BEGIN RECORDS FOR THE TASK
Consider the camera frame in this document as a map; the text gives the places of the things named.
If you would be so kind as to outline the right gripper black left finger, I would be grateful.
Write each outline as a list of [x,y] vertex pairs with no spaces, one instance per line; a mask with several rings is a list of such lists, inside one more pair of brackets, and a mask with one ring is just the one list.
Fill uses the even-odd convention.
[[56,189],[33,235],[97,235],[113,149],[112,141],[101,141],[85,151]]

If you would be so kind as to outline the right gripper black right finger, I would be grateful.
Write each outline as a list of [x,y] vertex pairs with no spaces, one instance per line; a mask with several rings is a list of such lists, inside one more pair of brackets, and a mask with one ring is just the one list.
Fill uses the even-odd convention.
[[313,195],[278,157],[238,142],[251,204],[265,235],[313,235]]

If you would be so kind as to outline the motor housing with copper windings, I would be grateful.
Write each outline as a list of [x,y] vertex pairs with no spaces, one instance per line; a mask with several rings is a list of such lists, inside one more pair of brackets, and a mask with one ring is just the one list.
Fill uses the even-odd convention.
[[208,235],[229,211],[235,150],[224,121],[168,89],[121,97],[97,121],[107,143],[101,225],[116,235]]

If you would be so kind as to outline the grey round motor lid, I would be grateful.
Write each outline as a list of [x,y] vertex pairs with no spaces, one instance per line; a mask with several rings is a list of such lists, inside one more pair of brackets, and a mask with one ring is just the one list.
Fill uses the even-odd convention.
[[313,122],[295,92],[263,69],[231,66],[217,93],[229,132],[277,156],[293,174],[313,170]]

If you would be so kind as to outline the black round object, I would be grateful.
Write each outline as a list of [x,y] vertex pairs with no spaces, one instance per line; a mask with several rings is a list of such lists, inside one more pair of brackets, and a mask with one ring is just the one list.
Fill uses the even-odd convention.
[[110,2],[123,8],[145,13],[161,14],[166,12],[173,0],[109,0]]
END RECORDS FOR THE TASK
BEGIN RECORDS FOR THE TASK
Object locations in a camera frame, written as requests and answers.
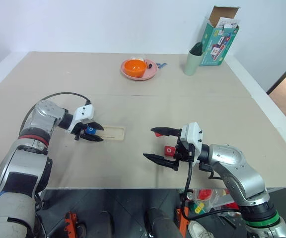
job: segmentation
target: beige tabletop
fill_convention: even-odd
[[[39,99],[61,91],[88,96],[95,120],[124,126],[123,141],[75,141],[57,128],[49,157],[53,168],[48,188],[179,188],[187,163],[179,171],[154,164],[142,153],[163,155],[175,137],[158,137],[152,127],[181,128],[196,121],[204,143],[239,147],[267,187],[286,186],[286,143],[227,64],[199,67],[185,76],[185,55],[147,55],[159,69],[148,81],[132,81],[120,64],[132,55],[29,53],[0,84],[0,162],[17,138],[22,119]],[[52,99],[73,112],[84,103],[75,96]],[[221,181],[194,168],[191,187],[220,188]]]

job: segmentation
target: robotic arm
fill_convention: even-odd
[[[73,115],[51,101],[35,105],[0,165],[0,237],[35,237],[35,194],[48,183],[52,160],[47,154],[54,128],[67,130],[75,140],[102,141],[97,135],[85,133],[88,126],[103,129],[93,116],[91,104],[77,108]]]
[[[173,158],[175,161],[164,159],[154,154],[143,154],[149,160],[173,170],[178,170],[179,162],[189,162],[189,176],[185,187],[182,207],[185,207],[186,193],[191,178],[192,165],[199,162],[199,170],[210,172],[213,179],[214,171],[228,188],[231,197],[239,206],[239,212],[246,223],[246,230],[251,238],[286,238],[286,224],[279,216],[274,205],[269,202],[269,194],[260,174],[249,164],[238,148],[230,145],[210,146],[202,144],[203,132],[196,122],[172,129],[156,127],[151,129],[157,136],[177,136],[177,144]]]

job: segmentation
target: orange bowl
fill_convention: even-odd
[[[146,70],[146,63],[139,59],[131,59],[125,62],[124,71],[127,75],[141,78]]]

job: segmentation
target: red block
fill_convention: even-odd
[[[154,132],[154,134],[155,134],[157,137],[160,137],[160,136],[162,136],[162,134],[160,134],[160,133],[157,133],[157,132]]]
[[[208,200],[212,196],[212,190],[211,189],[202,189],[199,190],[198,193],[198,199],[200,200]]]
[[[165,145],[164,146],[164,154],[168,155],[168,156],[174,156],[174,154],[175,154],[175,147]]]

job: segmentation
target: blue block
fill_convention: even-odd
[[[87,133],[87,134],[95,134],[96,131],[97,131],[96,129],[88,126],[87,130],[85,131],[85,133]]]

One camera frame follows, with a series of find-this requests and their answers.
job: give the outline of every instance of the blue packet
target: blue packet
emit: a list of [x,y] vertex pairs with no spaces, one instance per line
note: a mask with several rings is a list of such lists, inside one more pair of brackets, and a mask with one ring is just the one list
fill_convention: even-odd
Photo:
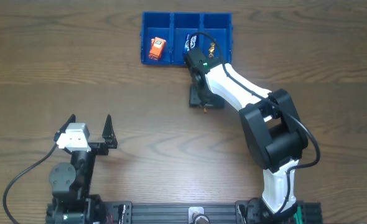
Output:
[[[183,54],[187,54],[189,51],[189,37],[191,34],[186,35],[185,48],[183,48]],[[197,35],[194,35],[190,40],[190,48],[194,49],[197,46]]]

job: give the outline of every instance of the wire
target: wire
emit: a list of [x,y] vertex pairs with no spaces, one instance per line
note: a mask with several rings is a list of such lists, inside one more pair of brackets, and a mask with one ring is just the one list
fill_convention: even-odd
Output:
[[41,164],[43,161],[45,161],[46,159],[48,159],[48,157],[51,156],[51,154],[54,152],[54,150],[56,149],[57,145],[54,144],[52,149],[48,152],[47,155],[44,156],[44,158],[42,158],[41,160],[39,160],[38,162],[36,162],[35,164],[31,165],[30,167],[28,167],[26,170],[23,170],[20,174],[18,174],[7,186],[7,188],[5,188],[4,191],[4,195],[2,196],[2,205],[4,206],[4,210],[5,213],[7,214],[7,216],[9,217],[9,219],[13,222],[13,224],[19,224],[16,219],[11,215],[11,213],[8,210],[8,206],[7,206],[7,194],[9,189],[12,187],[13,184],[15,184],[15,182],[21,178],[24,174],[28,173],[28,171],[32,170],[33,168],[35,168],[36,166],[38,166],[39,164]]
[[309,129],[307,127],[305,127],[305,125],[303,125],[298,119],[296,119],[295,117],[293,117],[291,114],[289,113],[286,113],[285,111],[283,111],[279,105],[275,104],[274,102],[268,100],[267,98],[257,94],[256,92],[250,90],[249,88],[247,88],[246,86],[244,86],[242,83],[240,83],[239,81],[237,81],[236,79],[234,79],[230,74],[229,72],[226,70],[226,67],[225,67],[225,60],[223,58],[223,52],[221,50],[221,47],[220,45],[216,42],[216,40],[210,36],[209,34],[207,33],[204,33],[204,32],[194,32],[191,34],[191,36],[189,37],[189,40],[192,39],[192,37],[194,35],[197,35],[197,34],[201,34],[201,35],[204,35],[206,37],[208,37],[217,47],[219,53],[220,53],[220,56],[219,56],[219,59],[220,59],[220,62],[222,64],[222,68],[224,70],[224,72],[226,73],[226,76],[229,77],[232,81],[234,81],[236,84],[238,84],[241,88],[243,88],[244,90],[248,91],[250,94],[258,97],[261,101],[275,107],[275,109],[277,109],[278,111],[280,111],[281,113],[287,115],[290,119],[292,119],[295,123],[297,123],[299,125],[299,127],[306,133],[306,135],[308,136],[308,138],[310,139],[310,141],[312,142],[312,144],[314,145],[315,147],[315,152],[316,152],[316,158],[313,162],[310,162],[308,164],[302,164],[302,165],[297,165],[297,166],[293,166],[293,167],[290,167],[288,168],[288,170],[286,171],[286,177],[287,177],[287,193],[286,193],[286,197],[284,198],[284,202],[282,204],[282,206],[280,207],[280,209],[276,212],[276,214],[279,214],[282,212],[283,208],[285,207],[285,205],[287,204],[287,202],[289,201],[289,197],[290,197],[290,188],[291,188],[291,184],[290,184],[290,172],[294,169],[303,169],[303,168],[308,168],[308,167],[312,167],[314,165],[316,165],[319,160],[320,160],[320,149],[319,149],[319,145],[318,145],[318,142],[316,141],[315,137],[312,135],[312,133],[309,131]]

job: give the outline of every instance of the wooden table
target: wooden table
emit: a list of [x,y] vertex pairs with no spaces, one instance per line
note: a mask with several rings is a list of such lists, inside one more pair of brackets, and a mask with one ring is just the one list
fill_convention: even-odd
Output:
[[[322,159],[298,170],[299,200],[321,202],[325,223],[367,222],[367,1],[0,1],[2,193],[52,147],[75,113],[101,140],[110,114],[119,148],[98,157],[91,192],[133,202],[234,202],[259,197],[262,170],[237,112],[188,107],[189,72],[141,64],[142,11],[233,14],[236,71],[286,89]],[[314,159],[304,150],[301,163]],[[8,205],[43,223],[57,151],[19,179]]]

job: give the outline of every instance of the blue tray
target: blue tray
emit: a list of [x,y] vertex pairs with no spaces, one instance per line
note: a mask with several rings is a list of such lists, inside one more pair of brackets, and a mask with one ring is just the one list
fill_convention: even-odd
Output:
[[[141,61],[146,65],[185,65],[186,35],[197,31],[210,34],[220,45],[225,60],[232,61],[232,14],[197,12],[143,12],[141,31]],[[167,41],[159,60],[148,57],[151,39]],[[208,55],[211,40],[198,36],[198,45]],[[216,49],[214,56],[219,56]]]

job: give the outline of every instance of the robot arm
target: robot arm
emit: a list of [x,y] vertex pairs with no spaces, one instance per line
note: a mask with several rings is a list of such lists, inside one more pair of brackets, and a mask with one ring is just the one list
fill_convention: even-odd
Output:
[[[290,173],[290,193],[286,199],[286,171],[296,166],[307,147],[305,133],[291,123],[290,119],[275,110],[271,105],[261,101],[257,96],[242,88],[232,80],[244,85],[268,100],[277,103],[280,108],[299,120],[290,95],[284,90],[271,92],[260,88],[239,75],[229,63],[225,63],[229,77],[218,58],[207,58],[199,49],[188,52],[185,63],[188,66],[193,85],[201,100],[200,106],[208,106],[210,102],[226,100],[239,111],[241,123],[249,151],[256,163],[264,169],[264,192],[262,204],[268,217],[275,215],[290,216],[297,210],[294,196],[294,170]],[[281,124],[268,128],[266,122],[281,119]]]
END RECORDS FOR THE TASK
WHAT TO DO →
Gather each line of the listing containing the word "this" and show it.

ANSWER BELOW →
Consider the camera frame in this document as a map; the text gives the places of the things named.
One camera frame follows, with a series of find-this requests and their answers.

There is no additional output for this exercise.